In order to compute the amount of in-block nested present in networks, in this work, we have adopted a new objective function30, that is capable to detect these hybrid architectures, and employed the same optimisation algorithms used to maximise modularity. The in-block nestedness objective function can be written as,

$$ {\mathcal I} =\frac{2}{N+M}\{\mathop{\sum }\limits_{i,j}^{N}\,[\frac{{O}_{i,j}-\langle {O}_{i,j}\rangle }{{k}_{j}({C}_{i}-1)}\Theta ({k}_{i}-{k}_{j})\,\delta ({\alpha }_{i},{\alpha }_{j})]+\mathop{\sum }\limits_{l,m}^{M}\,[\frac{{O}_{l,m}-\langle {O}_{l,m}\rangle }{{k}_{m}({C}_{l}-1)}\Theta ({k}_{l}-{k}_{m})\,\delta ({\alpha }_{l},{\alpha }_{m})]\},$$
(3)

Note that, by definition, \( {\mathcal I} \) reduces to \({\mathscr{N}}\) when the number of blocks is 1. This explains why the right half of the ternary plot (Fig. 6) is necessarily empty: \( {\mathcal I} \ge {\mathscr{N}}\), and therefore \({f}_{ {\mathcal I} }\ge {f}_{{\mathscr{N}}}\). On the other hand, an in-block nested structure exhibits necessarily some level of modularity, but not the other way around. This explains why the lower-left area of the simplex in Fig. 6 is empty as well (see Palazzi et al.33 for details).

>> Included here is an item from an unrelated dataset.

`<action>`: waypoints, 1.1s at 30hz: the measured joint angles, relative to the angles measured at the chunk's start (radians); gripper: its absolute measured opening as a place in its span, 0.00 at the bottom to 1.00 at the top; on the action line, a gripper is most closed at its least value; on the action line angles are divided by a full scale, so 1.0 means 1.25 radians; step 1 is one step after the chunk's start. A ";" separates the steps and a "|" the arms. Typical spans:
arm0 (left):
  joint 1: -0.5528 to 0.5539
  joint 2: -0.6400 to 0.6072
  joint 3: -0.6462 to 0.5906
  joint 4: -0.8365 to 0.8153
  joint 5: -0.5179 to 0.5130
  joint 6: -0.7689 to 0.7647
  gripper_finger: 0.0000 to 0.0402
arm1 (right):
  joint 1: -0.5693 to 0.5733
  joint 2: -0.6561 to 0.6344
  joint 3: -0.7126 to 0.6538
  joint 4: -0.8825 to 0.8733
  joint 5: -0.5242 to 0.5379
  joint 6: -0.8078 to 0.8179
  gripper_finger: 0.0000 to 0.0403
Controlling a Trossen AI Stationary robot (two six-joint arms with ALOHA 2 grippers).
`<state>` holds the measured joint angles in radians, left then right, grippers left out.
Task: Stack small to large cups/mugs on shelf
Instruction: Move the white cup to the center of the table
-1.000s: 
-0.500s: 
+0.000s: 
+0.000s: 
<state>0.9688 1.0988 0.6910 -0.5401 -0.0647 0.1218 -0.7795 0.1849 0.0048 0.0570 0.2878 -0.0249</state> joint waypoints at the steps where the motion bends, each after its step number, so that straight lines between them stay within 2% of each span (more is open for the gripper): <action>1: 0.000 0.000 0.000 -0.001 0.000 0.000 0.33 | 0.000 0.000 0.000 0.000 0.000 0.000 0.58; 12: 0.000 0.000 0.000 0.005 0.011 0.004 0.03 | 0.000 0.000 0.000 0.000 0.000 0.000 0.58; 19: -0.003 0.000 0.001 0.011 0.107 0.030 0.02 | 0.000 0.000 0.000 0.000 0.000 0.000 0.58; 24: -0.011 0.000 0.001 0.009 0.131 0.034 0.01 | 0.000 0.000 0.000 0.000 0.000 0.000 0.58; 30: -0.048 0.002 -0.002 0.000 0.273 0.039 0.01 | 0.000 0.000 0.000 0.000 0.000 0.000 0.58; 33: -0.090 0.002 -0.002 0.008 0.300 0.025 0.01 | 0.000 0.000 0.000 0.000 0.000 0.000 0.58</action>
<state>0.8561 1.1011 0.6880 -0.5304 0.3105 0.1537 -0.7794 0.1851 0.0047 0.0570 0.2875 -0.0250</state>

The corresponding software codes for nestedness measurement, and modularity and in-block nestedness optimisation (both for uni- and bipartite cases), can be downloaded from the web page http://cosin3.rdi.uoc.edu/, under the Resources section.

Stationarity test

Figures 1 and 5 visually suggest that some quantities do not vary as a function of project size –or vary very slowly. As convincing as this visual hint may result, a statistical test is necessary to confirm that, indeed, there is a limit on the quantity at stake. The idea of stationarity on a time series implies that summary statistics of the data, like the mean or variance, are approximately constant when measured from any two starting points in series (different project sizes in our case). Typically, statistical stationarity tests are done by checking for the presence (or absence) of a unit root on the time series (null hypothesis). A time series is said to have a unit root if we can write it as

$${y}_{t}={a}^{n}{y}_{t-n}+\sum _{i}\,{\varepsilon }_{t-i}{a}^{i}$$
(4)

where ε is an error term. If a = 1 the null hypothesis of non-stationarity is accepted. On the contrary, if a < 1 there is not unit root, and the process is deemed stationary. In this work, we have employed the Augmented Dickey-Fuller (ADF) test56, as implemented in the statsmodels.tsa.stattools Python package. The results of the analysis indicate that, if the test statistic is less than the critical values at different significance levels, then, the null hypothesis of a unit root is rejected, and we can conclude that the data series is stationary.